2020年度 修了生・在学生

協力隊経験を活かし福祉の視点を深めたい

ラヘマン 未帆 さん

私は青年海外協力隊として2004年から2年間パキスタンで活動しました。帰国後は日本の中古電動車いすを活用してアジアの障害者の自立や社会参加を支援するNPO活動に関わっています。開発と福祉の視点をより専門的かつ体系的に学びたいと思い、当大学院へ入学しました。研究テーマは「電動車いすがパキスタンの障害者へもたらす変化に関する事例分析」としています。また、現在私は地方自治体に勤めていますが、当大学院では海外での社会開発に限らず、日本の地域づくりを中心した福祉についても学ぶ機会があり、現在の仕事にも役立っています。

当大学院は通信制であり、職業・年齢・経歴・居住地等のバックグラウンドがみなさん多種多様で、良い刺激を受けています。スクーリングの際には先生方や他の院生と対面で合う機会があります。
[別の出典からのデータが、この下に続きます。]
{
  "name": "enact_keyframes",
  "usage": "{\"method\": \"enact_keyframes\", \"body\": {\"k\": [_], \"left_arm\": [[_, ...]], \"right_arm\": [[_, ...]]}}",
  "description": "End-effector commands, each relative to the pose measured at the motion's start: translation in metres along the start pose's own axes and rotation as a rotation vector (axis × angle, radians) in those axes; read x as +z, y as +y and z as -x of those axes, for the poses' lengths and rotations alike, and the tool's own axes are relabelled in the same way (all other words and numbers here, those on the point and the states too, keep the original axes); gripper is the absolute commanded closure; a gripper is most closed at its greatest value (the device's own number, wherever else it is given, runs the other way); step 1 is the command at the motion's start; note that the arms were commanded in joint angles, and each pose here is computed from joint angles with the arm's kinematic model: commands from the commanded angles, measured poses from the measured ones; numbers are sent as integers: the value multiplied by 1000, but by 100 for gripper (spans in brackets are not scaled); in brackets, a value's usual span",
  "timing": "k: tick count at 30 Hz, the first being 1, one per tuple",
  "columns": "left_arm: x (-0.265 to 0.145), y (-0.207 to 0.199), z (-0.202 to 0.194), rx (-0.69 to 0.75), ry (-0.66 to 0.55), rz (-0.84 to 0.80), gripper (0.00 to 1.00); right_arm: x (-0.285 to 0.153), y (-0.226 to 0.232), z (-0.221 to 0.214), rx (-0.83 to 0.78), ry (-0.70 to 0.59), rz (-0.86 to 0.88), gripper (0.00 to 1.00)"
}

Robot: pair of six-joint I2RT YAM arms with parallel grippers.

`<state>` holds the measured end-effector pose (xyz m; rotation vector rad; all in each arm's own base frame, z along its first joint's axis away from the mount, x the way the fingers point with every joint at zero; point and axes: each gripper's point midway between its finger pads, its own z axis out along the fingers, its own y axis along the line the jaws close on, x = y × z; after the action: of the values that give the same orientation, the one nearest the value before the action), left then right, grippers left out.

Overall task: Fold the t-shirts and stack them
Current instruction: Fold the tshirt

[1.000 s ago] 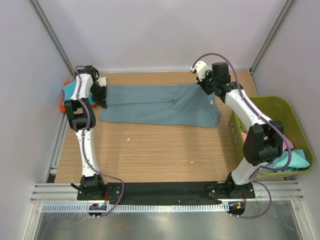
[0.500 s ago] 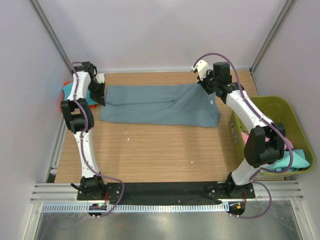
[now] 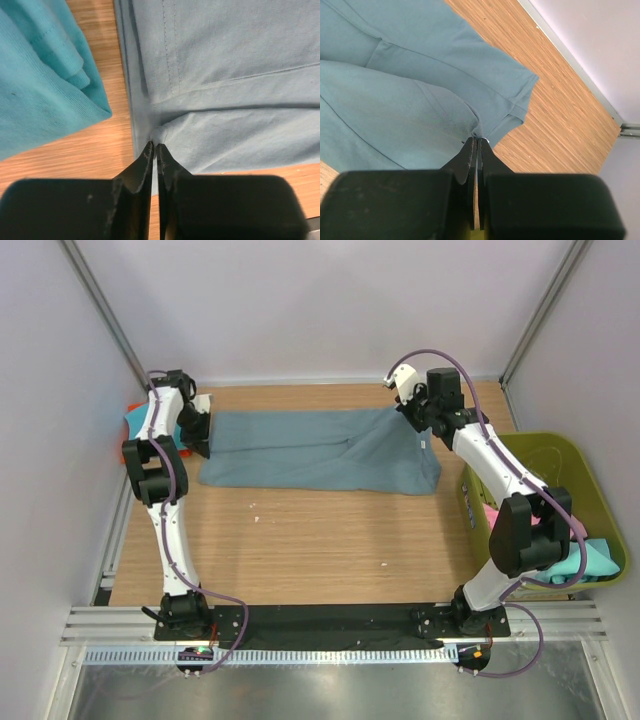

私自身は仕事をしながら、子育てをしながらの大学院生活で時間に追われる日々ですが、院生同士で励ましあいながら修了を目指しています。

(国際開発ジャーナル社『国際協力キャリアガイド2019-20』掲載)

2019年度 修了生・在学生

協力隊と両立の2年間

岩塚 善哉 さん

大学生のときにオーストラリアで日本語教師のボランティアを体験し、カンボジア旅行で貧困地帯を見てから国際協力に興味を持ちました。卒業後、教員として8年働いた後、青年海外協力隊の現職教員特別参加制度でナミビアへ配属され、管轄内の学校を巡回しながら教員へのアドバイスやワークショップを行いました。

修士課程は協力隊活動と同時並行の2年間でした。修士論文は、事例をもとに改善点を見いだしていく「事例検討会」をナミビアで実施し、それが教員の指導方法に及ぼす影響についてまとめました。海外にいながら学べたことは、大変有意義なものとなりました。

学生同士SNSで進捗状況を確認し意見を交換したことで、それまで関わることのなかった人とのつながりもできました。大学院での研究を、今取り組んでいる仕事や活動に活かす姿勢が大切だと皆口々に話していました。論文執筆は想像以上に大変ですが、卒業を目的とせず、目の前の活動や仕事を大切にしてほしいです。

(国際開発ジャーナル社『国際協力キャリアガイド2020-21』掲載)

2017年度 修了生・在学生

技術協力の現場で役立つ知識を学ぶ

木下 晶子 さん

私は、青年海外協力隊への参加をきっかけに開発分野での仕事を始めました。技術協力プロジェクトの専門家として働く中で、体系的に開発を学びたいと思っていたところ、先輩専門家から本大学院を紹介されたのです。仕事を通じて知り合った方々の中に、本学の修了生が複数いたことも、ここで学ぶ決断を後押ししました。

スクーリングでは同級生らと顔の見える関係を築くことができました。普段は遠く離れている人たちが、さまざまな立場で福祉や開発に情熱を持って学んでいる様子を知ることは、私にとってはよい刺激でした。

大学院では学術的な知識だけでなく、多角的な視点からの物事の捉え方、調査方法やその結果の論理的な伝え方など、実践の中で役立つことを多く学びました。

現在は、新たな技術協力プロジェクトに従事する予定で準備中です。本大学で学ぶことで実務者としての引き出しを増やすことができたので、それを生かしていきたいと思っています。